• [GOAL OF THE EXERCISE] Return each line of the entries that holds the string "arrow".
PROVIDED RECORDS Start Marker
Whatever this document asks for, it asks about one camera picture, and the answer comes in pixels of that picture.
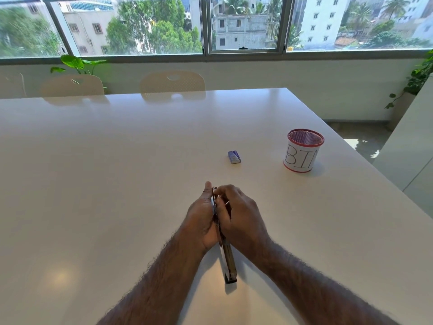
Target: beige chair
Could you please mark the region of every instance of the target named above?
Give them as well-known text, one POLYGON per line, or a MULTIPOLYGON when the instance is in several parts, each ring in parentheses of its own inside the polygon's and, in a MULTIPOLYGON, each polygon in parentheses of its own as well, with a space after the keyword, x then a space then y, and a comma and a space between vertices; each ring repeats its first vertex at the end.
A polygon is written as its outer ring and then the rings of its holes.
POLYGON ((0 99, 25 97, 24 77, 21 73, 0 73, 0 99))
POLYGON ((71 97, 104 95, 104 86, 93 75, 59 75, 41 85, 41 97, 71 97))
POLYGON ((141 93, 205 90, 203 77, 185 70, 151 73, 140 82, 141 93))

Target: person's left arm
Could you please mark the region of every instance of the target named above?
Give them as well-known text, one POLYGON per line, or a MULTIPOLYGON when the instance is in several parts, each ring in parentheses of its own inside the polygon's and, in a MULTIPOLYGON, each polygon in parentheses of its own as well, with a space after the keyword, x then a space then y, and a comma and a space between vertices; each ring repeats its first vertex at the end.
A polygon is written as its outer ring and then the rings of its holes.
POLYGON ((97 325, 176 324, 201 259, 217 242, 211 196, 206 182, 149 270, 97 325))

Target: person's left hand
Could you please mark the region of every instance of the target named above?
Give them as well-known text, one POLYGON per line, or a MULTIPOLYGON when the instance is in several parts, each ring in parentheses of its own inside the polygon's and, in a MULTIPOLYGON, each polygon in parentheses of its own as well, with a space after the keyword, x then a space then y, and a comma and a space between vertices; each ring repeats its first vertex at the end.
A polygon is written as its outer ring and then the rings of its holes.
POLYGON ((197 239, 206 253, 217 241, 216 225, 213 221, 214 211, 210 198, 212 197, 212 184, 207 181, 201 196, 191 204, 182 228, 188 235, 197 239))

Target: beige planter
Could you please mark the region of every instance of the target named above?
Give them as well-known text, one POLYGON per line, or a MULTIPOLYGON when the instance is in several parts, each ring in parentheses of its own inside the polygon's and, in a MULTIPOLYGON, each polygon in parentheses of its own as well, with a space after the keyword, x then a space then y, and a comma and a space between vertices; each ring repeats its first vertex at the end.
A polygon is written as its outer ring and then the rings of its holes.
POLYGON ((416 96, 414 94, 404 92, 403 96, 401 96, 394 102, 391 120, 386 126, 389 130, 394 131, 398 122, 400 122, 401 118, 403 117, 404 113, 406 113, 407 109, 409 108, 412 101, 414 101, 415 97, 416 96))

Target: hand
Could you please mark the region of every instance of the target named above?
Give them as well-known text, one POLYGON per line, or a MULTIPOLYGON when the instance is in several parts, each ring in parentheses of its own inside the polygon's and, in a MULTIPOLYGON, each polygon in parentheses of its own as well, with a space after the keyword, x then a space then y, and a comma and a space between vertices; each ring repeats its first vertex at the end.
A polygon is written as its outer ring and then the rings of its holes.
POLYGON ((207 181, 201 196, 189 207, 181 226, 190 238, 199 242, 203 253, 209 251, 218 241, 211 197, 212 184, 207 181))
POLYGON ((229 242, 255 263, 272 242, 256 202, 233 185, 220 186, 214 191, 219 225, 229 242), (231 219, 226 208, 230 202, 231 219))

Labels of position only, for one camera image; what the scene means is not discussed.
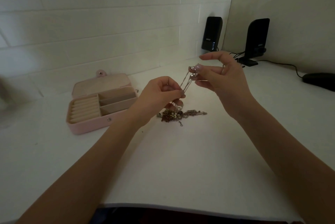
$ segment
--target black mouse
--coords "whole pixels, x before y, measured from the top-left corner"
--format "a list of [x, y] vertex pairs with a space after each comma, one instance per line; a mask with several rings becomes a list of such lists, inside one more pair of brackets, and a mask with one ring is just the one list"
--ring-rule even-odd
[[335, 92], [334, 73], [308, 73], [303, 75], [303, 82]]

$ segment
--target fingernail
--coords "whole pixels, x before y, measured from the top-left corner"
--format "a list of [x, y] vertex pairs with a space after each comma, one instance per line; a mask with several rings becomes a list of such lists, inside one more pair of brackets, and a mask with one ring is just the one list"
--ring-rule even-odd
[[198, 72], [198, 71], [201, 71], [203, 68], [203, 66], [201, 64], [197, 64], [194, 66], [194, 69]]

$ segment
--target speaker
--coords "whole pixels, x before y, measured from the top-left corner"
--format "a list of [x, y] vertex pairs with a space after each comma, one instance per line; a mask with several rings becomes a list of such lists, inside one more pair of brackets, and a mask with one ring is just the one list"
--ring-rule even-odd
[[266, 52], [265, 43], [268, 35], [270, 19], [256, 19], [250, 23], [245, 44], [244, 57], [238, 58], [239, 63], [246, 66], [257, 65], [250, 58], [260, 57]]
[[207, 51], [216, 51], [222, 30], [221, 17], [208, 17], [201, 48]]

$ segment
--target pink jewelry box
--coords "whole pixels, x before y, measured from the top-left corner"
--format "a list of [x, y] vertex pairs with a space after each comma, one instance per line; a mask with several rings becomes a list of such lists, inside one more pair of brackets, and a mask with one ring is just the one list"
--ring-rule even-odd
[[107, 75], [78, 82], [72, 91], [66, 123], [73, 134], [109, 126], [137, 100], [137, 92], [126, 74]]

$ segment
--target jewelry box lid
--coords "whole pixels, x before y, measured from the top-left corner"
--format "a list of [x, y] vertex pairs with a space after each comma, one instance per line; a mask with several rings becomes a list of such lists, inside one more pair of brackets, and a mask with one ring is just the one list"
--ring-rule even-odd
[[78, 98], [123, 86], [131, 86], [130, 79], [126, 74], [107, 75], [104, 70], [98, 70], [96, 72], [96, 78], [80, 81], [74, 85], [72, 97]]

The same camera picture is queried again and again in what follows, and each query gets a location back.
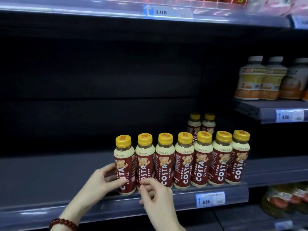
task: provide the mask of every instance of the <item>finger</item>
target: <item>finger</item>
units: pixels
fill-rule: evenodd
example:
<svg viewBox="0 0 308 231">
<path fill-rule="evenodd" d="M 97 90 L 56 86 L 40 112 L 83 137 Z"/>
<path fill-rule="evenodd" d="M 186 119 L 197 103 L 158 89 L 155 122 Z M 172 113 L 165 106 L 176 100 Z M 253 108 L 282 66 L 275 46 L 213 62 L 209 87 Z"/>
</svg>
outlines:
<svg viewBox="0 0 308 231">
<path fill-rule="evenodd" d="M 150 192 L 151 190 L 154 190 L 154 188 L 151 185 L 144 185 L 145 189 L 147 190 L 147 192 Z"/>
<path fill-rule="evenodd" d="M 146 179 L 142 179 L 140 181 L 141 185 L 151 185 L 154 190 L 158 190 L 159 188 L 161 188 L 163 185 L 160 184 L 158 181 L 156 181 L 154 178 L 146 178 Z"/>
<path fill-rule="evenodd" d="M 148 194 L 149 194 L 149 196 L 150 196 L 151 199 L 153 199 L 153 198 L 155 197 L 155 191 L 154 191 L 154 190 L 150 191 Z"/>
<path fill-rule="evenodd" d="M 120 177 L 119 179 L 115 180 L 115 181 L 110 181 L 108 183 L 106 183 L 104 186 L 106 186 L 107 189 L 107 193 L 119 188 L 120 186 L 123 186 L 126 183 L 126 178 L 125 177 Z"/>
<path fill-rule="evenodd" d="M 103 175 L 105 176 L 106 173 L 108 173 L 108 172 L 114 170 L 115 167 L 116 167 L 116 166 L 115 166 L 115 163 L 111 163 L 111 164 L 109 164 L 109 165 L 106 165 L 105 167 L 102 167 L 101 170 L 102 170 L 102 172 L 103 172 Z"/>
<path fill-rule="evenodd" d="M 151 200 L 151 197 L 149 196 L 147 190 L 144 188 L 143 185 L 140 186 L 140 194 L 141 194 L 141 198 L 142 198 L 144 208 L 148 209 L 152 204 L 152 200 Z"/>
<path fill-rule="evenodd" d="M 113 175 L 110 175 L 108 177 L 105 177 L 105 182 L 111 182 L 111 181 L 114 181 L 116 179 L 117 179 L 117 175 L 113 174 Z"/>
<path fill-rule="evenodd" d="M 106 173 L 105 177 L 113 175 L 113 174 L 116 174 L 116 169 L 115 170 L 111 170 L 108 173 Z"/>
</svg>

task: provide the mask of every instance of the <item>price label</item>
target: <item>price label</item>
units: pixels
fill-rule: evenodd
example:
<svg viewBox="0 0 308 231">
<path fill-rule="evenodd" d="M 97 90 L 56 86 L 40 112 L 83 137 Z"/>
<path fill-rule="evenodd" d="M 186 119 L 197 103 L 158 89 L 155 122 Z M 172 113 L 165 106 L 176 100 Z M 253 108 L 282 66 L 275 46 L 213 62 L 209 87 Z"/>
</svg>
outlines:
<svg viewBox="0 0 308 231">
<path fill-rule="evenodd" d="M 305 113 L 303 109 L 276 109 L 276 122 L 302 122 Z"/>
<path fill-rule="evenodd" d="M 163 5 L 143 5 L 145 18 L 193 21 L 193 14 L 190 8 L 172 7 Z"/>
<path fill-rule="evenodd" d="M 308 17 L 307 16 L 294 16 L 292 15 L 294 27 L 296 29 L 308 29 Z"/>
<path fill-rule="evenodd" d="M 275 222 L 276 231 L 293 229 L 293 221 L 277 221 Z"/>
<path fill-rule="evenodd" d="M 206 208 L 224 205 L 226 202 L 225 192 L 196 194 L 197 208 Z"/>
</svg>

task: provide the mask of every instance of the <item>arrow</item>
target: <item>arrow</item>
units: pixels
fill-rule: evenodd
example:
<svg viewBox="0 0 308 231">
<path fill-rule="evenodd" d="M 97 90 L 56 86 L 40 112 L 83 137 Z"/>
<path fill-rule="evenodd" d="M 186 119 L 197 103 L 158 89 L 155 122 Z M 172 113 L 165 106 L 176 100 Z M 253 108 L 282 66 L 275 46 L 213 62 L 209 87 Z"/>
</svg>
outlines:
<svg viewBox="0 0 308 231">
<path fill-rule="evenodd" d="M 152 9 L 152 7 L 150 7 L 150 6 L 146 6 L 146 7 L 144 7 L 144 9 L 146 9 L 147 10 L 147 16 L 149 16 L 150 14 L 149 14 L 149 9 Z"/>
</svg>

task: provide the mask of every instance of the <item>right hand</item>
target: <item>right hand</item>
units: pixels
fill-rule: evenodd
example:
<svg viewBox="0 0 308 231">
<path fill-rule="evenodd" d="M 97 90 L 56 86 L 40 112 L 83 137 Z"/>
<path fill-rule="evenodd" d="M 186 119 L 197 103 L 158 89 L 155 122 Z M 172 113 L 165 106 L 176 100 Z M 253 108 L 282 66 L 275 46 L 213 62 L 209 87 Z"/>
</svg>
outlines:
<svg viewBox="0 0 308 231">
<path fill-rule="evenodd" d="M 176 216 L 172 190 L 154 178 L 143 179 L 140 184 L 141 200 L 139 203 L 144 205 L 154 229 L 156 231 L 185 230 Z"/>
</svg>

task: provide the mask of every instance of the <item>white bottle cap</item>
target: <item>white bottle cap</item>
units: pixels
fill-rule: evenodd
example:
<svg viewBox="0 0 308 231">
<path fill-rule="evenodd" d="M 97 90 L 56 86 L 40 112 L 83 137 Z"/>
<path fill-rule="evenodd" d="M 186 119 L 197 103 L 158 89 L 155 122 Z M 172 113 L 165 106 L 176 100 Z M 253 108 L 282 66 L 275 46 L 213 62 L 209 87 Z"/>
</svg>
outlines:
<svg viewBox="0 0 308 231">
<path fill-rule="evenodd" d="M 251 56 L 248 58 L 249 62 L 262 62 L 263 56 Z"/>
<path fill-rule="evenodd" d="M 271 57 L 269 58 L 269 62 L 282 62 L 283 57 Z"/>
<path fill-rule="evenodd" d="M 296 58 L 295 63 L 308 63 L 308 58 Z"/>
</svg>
PROVIDED RECORDS End Marker
PROVIDED RECORDS Start Marker
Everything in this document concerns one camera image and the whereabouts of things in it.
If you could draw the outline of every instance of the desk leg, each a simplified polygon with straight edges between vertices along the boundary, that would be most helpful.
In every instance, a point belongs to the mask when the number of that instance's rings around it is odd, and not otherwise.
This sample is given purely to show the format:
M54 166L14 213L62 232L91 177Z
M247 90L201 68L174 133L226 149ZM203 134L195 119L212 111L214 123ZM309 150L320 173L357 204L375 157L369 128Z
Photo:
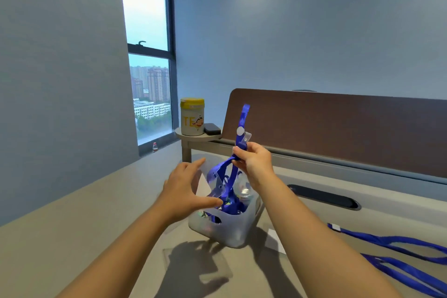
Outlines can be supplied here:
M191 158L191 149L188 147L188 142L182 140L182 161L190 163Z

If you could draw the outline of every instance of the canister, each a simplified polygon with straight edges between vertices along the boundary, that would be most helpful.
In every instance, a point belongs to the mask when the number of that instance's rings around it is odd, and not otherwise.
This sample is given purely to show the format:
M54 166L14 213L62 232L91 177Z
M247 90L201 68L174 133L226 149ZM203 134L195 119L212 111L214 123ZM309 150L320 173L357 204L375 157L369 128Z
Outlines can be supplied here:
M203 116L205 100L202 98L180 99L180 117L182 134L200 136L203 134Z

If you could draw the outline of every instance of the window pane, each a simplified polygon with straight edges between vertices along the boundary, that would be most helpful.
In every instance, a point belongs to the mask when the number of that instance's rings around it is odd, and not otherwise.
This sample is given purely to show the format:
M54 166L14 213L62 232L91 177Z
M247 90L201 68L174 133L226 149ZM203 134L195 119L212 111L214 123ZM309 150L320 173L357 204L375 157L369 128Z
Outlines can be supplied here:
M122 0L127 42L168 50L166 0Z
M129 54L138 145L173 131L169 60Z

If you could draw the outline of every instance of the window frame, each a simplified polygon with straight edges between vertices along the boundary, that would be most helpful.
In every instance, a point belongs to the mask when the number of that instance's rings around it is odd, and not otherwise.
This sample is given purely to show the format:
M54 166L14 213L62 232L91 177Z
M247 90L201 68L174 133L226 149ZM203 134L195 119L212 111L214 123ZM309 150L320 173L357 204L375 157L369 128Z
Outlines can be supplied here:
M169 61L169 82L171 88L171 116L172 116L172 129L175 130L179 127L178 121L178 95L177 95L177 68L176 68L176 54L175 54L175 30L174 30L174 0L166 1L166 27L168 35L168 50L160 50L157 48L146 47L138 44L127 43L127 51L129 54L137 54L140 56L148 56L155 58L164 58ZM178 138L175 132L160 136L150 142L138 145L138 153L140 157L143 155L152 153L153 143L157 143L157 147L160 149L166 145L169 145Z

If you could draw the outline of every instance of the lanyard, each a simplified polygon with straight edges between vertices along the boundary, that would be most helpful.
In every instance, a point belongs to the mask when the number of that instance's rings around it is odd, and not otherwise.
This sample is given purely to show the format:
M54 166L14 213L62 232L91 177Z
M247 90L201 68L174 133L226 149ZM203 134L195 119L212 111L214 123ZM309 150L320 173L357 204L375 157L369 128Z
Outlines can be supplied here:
PROVIDED RECORDS End Marker
PROVIDED RECORDS Start Marker
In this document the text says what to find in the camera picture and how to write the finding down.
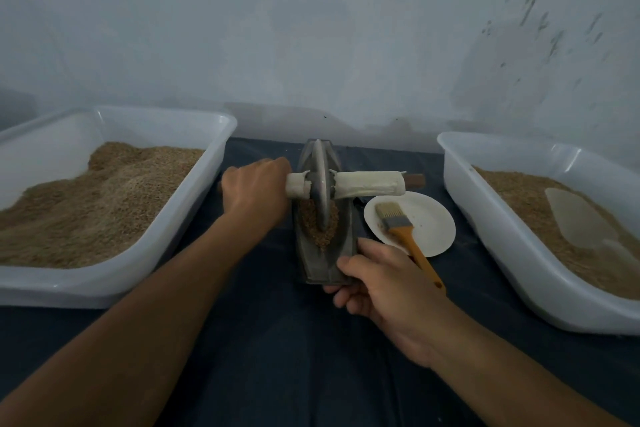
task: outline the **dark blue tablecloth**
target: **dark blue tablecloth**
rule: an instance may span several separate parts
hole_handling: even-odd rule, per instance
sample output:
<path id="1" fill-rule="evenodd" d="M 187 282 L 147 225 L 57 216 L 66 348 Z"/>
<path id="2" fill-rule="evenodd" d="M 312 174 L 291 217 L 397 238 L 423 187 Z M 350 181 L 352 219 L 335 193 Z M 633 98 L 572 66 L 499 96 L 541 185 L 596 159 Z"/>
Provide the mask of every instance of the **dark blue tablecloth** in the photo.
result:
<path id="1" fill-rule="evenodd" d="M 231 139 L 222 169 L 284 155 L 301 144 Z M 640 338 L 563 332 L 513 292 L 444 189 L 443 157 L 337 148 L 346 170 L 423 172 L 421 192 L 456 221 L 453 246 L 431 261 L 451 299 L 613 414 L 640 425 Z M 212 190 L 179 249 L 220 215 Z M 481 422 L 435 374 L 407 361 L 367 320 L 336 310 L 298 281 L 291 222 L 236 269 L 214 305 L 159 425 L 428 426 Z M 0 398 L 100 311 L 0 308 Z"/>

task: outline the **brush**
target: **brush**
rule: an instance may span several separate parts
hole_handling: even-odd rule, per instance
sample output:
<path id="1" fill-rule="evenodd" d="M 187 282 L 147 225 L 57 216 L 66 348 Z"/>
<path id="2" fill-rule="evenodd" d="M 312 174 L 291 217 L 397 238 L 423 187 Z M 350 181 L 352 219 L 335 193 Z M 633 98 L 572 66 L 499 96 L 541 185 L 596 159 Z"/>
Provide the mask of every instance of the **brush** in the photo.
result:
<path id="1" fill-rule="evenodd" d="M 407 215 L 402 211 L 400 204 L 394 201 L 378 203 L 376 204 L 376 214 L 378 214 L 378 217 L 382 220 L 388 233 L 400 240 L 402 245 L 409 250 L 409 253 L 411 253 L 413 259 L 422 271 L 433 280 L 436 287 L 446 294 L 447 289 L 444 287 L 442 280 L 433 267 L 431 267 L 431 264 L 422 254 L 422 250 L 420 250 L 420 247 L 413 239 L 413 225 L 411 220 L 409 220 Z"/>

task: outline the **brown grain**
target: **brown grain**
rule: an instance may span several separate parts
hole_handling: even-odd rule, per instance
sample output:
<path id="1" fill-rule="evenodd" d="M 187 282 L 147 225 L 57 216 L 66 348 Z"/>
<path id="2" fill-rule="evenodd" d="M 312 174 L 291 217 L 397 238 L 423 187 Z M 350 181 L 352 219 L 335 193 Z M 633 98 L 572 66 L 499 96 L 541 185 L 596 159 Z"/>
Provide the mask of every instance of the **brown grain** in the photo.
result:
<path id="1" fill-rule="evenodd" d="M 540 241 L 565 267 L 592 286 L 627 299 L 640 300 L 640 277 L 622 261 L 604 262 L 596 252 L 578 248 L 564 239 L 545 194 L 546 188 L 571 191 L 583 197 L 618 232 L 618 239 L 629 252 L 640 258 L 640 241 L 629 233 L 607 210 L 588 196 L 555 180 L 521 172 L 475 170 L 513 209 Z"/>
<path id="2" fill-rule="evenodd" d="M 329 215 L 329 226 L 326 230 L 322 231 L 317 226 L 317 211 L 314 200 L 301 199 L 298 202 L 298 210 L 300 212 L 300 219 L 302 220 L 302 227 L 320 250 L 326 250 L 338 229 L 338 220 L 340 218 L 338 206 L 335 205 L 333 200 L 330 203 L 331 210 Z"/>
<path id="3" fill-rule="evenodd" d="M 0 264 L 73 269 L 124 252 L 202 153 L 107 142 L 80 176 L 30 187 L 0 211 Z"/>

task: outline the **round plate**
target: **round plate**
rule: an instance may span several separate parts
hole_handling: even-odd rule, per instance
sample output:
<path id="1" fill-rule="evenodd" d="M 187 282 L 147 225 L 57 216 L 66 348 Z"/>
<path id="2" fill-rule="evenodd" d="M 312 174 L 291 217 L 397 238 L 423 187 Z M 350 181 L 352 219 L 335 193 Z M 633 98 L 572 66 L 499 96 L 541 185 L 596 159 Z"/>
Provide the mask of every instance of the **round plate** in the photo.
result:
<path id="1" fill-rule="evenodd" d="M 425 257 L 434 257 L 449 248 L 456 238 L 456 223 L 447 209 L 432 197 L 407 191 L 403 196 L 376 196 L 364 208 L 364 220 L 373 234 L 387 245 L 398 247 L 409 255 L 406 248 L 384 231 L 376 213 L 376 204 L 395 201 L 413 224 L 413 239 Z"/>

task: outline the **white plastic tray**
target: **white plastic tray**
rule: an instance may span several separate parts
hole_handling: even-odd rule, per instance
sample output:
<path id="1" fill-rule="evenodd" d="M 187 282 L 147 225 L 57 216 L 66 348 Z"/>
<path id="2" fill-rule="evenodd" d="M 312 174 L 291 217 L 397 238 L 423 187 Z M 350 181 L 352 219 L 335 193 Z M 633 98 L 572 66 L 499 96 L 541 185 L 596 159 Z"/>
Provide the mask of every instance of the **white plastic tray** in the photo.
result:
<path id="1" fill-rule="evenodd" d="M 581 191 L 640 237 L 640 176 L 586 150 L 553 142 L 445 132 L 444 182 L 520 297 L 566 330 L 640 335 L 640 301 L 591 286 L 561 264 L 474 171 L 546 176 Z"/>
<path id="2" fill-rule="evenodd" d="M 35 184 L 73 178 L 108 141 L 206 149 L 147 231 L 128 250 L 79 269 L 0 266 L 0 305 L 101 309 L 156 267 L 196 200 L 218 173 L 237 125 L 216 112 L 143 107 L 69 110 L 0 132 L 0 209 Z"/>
PROVIDED RECORDS End Marker
• [WRITTEN SOLUTION]
task: provide the mask of every instance of the <item>arrow</item>
target: <item>arrow</item>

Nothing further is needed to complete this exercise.